Since their self-titled debut in 2014, Sylvan Esso has delivered a steady stream of folksy, singsong melodies backed by pulsing electronica, songs that sound as at home in an Anthropologie dressing room as they do in a dark bar after midnight. Amelia Meath’s guileless vocals meet Nick Sanborn’s tremoring, eddying synth, and it sounds like flirtation, the easy partnership of two genres tucking into bed together. On No Rules Sandy, the group’s latest, they forgo some of this coziness for discovery, and the result is revivifying, letting air into the rooms where they’ve produced the world’s most palatable, tasteful dance music.

Opener “Moving” sets the tone, a skittering ode to compensatory numbness. Meath’s flat, confessional style matches the song’s content, in which she asks, “How can I be moved / When everything is moving?” It’s the less pointed counterpart of 2016’s “Radio,” trading a searing critique of sex and consumption for anxiety and anhedonia, an emotional glitch that matches its glitchy sound.

This discomfort is, counterintuitively, Sylvan Esso’s most welcome departure. Where previous albums have been winsome or playful, No Rules Sandy feels a little more jagged, carries more dirt under its fingernails. That leaves room for discovery upon repeat listens, less polish and more process. “Your Reality,” a jumble of strings, patches, and incantatory melody, illustrates this texture.
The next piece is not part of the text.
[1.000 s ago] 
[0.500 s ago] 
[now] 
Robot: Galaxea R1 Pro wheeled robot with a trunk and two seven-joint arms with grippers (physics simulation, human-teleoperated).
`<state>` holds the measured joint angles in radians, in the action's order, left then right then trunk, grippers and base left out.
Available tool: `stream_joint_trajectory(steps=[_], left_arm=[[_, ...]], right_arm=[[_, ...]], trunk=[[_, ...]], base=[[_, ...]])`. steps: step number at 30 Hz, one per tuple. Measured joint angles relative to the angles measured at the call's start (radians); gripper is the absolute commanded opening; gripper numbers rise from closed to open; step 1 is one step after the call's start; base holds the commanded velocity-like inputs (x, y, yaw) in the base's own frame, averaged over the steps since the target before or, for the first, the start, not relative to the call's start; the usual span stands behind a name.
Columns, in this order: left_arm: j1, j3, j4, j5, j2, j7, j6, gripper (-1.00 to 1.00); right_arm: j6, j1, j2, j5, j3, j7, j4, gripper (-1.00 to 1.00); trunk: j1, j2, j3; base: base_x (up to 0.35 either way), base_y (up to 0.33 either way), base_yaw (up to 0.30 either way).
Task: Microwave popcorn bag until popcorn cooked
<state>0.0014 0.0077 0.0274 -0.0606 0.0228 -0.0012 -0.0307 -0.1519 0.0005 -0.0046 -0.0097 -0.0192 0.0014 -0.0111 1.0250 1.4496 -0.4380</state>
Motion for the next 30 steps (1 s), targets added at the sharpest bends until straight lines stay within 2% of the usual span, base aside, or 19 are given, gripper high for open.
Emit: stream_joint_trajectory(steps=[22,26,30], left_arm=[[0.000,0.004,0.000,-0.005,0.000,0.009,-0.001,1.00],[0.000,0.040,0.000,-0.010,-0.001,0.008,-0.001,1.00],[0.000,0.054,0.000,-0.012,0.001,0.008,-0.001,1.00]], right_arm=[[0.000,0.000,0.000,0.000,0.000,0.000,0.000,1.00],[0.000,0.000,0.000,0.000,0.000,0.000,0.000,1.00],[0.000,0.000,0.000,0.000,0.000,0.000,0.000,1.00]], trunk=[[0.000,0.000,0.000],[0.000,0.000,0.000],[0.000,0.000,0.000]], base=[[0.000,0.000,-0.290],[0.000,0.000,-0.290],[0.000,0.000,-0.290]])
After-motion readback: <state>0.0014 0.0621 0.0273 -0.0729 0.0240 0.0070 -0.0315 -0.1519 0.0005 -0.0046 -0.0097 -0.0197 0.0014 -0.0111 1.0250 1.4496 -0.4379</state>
It’s nice to witness a band’s expansion, to follow a signature style into more exploratory terrain.

The album’s highlight, though, is the driving “Echo Party,” whose looping bridges build to a dubious, timely chorus: “There’s a lot of people dancing downtown / Yeah, we all fall down / But some stay where they got dropped.” Meath’s flat, affectless delivery adds to the song’s ominous power. Like Nora dancing the tarantella in A Doll’s House, it’s a stark nod to dance as a bodily release, a way to skirt the darkness. Sanborn’s pinging, circular synth forms the perfect complement, a syncopated beat laced with wobbly bass. It evokes other end-of-summer jams that manage to distill the present while hearkening back to dance music’s past—Drake’s “Massive,” Beyoncé’s “Break My Soul.” At their best, Sylvan Esso is still playing with duality—up and down (see 2014’s “Coffee”), movement and stagnation, containment and release.

“Sunburn” reverts to a tried and true sound that’s less propulsive and more somnambulant. “Didn’t Care” is a bright, poppy track about fate that needs a jolt of urgency. Still, No Rules Sandy wanders into darker rooms, and it’s a welcome divergence from the band’s precedented formula, an exploration of unprecedented times.